Most recently, the New York Superintendent of Insurance has declared that for finite reinsurance arrangements, a company’s chief executive officer must attest to facts evidencing the transfer of risk. (State insurance law requirements are, of course, in addition to those imposed on public companies by the Sarbanes-Oxley Act.)
Against this backdrop, in-house counsel need to assess the risks that their company and its executives now face. Whenever uncertainty exists about the exact nature of the reinsurance business engaged in by a company – assumed as well as ceded – in-house counsel should determine in advance what regulators may find. To that end, an audit of the company’s reinsurance arrangements can serve as a useful tool, providing company attorneys with an orderly, reliable means of spotting and assessing potential issues. Such an audit can ensure that companies are geared up to respond to periodic examinations by state regulators, as well as any federal investigation which might ensue.
In-house counsel further can assure senior executives that they are properly discharging their responsibility in attesting to the condition and affairs of the company.

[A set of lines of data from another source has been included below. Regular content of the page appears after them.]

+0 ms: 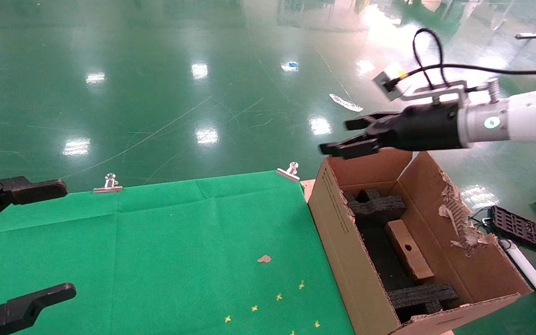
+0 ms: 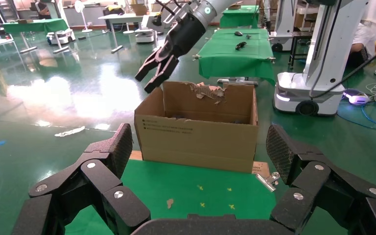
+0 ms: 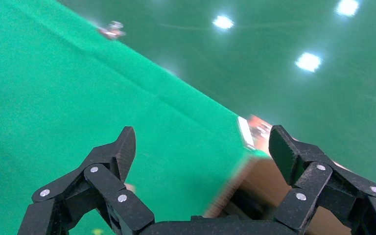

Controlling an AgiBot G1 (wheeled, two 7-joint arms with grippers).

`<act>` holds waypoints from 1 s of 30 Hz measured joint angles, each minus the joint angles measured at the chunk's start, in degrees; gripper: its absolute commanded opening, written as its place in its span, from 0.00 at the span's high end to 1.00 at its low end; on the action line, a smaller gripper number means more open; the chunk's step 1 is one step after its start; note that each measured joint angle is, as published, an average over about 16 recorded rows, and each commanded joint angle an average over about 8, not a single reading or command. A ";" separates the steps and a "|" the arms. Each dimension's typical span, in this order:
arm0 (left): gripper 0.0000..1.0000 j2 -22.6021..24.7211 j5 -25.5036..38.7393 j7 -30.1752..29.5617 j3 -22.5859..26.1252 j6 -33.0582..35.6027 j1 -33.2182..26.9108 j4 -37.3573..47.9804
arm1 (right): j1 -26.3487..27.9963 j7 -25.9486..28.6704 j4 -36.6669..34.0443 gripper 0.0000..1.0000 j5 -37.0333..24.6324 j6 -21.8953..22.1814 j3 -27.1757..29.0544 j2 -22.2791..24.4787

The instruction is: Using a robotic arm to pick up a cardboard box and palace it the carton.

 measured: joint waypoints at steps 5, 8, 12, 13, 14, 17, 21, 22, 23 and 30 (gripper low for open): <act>0.00 0.00 0.00 0.00 0.01 0.00 0.00 0.00 | -5.17 -1.04 5.14 0.00 1.58 -1.53 6.13 0.23; 0.00 0.00 -0.01 0.01 0.01 0.00 0.00 0.00 | -8.25 -1.66 8.21 0.00 2.52 -2.44 9.80 0.36; 0.00 -0.01 -0.01 0.01 0.01 0.00 0.00 0.00 | -12.38 -2.49 12.31 0.00 3.78 -3.67 14.70 0.55; 0.00 -0.01 -0.01 0.01 0.02 0.00 -0.01 0.00 | -13.42 -2.70 13.35 0.00 4.10 -3.97 15.93 0.59; 0.00 -0.01 -0.01 0.01 0.02 -0.01 -0.01 0.00 | -14.46 -2.91 14.38 0.00 4.42 -4.28 17.17 0.64; 0.00 -0.01 -0.01 0.01 0.02 -0.01 -0.01 0.00 | -17.57 -3.54 17.46 0.00 5.36 -5.20 20.85 0.77; 0.00 -0.01 -0.02 0.01 0.03 -0.01 -0.01 0.00 | -21.67 -4.36 21.55 0.00 6.62 -6.42 25.73 0.95; 0.00 -0.01 -0.02 0.01 0.03 -0.01 -0.01 0.00 | -22.72 -4.57 22.58 0.00 6.94 -6.73 26.96 1.00; 0.00 -0.01 -0.02 0.01 0.03 -0.01 -0.01 0.00 | -23.76 -4.78 23.62 0.00 7.25 -7.03 28.20 1.05; 0.00 -0.01 -0.02 0.02 0.04 -0.01 -0.01 0.00 | -31.01 -6.24 30.83 0.00 9.47 -9.18 36.81 1.37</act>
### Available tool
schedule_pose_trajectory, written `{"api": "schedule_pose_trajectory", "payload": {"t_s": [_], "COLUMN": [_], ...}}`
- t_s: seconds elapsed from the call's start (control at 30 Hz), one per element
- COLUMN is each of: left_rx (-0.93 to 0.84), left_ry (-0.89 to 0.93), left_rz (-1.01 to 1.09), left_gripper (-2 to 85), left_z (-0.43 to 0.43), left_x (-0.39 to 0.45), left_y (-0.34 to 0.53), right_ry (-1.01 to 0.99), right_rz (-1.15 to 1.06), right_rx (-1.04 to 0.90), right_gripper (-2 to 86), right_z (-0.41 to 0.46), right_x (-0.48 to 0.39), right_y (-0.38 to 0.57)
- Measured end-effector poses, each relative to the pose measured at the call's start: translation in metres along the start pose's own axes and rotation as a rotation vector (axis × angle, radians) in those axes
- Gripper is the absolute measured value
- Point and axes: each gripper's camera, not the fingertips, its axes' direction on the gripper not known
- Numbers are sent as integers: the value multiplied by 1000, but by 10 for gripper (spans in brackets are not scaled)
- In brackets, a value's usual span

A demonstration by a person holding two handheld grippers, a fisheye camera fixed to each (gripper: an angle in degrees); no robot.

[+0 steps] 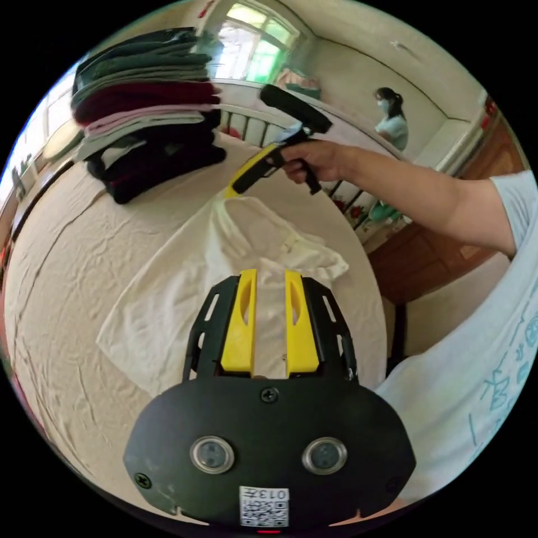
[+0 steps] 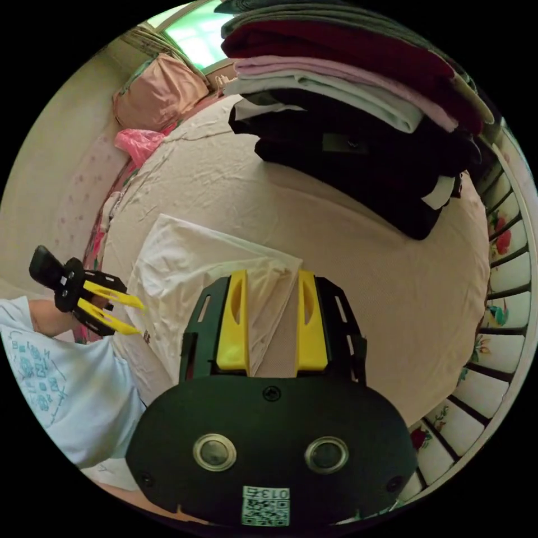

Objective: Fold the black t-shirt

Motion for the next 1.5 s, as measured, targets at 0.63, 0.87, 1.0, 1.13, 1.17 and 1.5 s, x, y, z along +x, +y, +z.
{"api": "schedule_pose_trajectory", "payload": {"t_s": [0.63, 0.87, 1.0, 1.13, 1.17, 1.5], "left_rx": [-45, 8, -78, -27, -21, 76], "left_ry": [-114, -191, -208, -157, -168, -152], "left_rz": [-313, -244, -288, -377, -386, -284], "left_gripper": [56, 52, 20, 4, 2, 11], "left_z": [6, -17, -8, -18, -20, -62], "left_x": [-73, -81, -111, -131, -134, -112], "left_y": [10, -4, -7, 5, 10, 41], "right_ry": [25, 92, -127, -157, -129, -85], "right_rz": [-112, -46, -245, -337, -337, -132], "right_rx": [-2, 180, 97, -49, -78, 15], "right_gripper": [7, 6, 2, 0, 0, -1], "right_z": [-11, -57, -50, -5, 2, -13], "right_x": [39, 21, -43, -98, -102, -93], "right_y": [-2, 51, 91, 122, 124, 126]}}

A general audit “protocol,” which can be tailored to suit the needs of particular companies, is as follows:
• Define the audit scope by class of business, issue(s), and level of inquiry.
• Establish a timetable for completion of work, including an assessment of the imminence of regulatory action.
• Focus on early identification of items warranting special attention.
• Assemble multidisciplinary team.
• Attend to protecting privileged, confidential, and proprietary information.
• Map the legal environment, including key legal issues that have emerged in the governing jurisdiction(s).
• Identify, assemble, and digest relevant background documents and information.
• Interview key people.
• Arrange and conduct detailed document/file review.
• Conduct any necessary follow-up interviews.
• Report findings and recommendations orally and/or in writing.
• Follow-up on recommendations as needed.
Should an audit uncover transactions which may be subject to challenge in the current regulatory environment, in-house counsel can then address any necessary or desirable preemptive action, including voluntary disclosure.
Whether questionable transactions should be disclosed is among the thorniest issues facing both in-house and outside counsel. Voluntary disclosure can sometimes forestall an intrusive investigation, yet might also precipitate a broad follow-up examination, the restatement of financial results, and, in the case of a public company, derivative suits.